*Provided entries*.
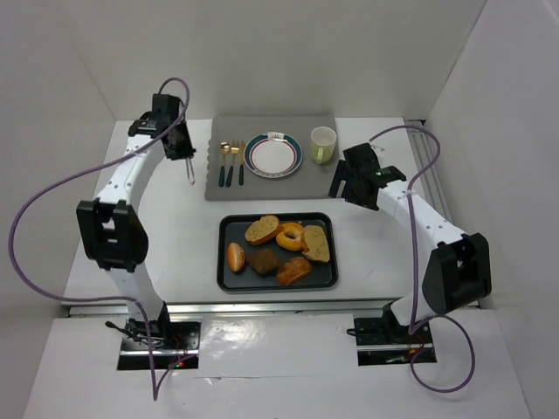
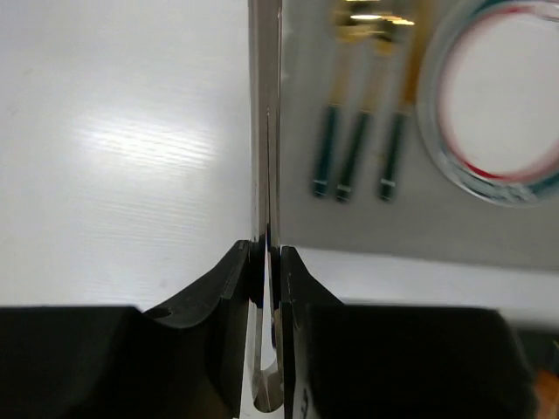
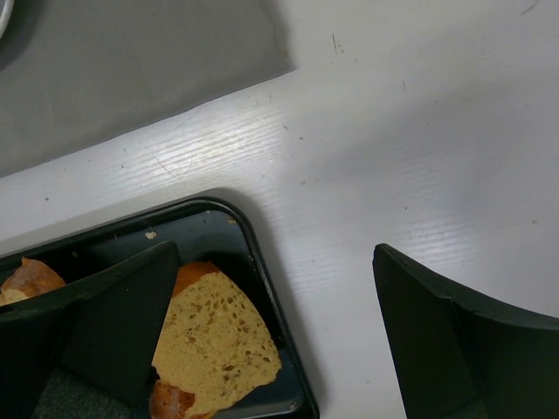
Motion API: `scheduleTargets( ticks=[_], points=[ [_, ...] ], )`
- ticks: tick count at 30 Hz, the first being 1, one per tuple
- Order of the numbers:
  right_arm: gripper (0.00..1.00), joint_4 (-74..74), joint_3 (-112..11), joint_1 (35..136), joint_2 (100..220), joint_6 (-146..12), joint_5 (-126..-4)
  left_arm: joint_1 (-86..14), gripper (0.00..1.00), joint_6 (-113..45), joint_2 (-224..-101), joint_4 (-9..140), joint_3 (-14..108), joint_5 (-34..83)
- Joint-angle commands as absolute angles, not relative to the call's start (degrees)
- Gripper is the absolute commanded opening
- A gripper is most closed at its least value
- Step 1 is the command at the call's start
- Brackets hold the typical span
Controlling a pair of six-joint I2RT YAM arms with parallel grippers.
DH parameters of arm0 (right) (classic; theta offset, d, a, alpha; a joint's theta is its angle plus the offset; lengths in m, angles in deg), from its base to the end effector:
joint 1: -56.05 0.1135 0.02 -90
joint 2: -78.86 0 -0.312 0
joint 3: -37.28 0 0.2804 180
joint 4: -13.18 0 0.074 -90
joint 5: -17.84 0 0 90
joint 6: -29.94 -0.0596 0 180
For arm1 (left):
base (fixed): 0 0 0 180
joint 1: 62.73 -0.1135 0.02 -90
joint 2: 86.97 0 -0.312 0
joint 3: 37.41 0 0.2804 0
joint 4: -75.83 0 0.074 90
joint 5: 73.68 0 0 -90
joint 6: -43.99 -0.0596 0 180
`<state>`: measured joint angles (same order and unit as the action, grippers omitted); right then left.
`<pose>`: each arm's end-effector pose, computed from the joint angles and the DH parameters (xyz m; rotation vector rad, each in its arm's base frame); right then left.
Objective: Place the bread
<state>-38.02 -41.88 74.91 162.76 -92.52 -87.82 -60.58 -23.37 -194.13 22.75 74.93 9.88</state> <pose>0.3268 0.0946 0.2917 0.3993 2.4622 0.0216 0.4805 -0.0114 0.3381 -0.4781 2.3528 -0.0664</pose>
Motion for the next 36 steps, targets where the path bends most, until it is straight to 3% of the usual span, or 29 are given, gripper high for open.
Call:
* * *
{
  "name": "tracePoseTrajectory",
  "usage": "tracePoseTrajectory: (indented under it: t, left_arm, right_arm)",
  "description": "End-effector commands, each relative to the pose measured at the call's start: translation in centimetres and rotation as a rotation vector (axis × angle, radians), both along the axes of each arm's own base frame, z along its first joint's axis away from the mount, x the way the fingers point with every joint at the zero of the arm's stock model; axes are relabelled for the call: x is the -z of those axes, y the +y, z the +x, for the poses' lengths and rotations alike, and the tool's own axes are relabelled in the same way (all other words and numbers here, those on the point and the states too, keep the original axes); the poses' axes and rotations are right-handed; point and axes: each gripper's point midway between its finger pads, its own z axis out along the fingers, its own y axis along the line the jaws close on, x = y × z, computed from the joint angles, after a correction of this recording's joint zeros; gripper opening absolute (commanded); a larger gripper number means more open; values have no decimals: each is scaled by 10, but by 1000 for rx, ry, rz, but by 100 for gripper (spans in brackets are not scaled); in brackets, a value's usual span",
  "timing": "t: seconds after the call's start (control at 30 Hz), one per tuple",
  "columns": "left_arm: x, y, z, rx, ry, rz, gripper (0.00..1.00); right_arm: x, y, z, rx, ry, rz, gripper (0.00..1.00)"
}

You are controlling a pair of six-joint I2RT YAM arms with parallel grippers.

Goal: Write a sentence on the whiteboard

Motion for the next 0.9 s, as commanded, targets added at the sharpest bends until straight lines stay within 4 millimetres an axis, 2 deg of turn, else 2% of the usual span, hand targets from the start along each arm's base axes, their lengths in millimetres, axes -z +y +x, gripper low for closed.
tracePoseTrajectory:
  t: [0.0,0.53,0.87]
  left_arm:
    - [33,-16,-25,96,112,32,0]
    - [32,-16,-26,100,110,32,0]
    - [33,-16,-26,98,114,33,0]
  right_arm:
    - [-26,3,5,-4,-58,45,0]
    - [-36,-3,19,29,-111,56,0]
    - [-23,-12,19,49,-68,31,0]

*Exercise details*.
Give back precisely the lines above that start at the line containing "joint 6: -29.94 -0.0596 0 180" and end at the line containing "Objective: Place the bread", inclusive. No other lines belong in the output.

*Response to this task*.
joint 6: -29.94 -0.0596 0 180
For arm1 (left):
base (fixed): 0 0 0 180
joint 1: 62.73 -0.1135 0.02 -90
joint 2: 86.97 0 -0.312 0
joint 3: 37.41 0 0.2804 0
joint 4: -75.83 0 0.074 90
joint 5: 73.68 0 0 -90
joint 6: -43.99 -0.0596 0 180
`<state>`: measured joint angles (same order and unit as the action, grippers omitted); right then left.
`<pose>`: each arm's end-effector pose, computed from the joint angles and the DH parameters (xyz m; rotation vector rad, each in its arm's base frame); right then left.
Objective: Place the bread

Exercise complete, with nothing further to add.